Tally the lines in the records below that contain "runs" and return only the result.

*** DATASET EXCERPTS ***

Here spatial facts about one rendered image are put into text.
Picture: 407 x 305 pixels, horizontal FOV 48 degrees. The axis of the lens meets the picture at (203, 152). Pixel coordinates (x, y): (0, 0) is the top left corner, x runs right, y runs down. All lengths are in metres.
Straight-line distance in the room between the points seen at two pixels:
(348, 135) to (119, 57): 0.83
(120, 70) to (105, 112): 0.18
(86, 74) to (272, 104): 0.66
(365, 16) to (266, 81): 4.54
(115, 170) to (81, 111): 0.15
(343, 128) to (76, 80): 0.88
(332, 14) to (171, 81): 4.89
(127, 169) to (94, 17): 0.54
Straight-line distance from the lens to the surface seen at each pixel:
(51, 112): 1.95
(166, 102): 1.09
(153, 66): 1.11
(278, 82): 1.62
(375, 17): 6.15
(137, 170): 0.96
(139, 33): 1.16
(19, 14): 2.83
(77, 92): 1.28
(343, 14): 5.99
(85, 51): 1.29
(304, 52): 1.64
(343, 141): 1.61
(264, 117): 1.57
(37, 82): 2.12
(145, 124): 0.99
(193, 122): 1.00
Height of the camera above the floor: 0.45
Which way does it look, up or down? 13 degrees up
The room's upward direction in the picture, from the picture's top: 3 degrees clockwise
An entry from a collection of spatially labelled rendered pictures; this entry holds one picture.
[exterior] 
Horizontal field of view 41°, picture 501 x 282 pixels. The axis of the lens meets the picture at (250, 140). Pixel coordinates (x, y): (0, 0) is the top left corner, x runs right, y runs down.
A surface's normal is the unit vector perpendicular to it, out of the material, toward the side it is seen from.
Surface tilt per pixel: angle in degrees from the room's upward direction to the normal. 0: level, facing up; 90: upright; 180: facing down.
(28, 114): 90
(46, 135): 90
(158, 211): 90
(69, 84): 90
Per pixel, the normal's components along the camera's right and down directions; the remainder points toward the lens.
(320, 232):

*** End of DATASET EXCERPTS ***

■ **RESULT BELOW**
2